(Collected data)
- Opening Delimiter -
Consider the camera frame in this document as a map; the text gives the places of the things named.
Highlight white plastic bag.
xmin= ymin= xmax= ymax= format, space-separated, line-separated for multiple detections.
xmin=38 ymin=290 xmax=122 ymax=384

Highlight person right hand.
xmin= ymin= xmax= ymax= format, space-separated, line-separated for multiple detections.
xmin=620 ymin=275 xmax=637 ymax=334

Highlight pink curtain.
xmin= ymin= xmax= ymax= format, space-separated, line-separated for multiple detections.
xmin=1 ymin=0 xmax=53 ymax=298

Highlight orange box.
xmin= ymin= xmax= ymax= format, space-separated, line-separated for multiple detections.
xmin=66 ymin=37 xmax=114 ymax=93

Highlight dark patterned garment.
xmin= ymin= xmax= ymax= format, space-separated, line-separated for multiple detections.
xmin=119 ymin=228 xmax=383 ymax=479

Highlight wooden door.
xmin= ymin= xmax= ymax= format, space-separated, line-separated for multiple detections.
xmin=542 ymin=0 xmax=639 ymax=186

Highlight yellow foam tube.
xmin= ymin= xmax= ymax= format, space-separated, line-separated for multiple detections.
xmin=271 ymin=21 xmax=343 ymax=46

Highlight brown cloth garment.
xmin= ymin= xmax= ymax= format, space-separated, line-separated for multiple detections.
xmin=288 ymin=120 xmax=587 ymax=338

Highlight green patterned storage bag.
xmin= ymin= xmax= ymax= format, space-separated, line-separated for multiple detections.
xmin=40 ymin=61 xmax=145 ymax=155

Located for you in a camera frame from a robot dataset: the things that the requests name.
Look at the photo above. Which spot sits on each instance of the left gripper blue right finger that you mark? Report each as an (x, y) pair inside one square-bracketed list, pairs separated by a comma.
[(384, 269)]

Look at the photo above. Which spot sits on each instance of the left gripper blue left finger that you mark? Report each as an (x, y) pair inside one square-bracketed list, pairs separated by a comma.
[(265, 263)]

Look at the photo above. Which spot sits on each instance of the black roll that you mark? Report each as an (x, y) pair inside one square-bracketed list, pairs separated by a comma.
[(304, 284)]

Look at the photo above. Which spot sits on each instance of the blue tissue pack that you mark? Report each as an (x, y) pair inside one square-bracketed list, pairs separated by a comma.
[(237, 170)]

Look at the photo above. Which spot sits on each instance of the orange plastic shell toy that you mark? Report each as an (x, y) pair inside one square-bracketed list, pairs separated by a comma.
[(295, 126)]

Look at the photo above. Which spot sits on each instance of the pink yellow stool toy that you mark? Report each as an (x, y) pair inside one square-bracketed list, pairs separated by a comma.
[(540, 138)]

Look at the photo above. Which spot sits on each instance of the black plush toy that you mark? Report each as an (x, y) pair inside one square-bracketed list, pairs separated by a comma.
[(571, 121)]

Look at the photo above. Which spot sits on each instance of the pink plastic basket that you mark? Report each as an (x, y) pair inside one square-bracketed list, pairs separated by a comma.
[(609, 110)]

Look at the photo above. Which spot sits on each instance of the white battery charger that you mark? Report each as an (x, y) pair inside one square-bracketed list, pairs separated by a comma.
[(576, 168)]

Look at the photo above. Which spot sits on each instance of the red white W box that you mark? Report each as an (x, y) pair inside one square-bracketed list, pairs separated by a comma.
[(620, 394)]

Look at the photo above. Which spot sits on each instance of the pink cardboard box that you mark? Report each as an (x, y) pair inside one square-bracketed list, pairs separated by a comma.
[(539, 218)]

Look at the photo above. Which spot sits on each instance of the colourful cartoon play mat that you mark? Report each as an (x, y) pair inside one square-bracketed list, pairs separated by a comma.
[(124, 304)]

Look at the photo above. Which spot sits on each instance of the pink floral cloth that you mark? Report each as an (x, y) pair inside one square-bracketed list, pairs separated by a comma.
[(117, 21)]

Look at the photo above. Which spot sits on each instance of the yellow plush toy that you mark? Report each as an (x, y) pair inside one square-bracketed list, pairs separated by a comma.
- Closing Delimiter -
- _Try it_
Show every line from the entries that includes the word "camera".

- _Answer to the problem_
Consider the camera frame in this document as a map; the text gives the places of the things named.
Located for you in a camera frame from a robot dataset: the things that the requests name.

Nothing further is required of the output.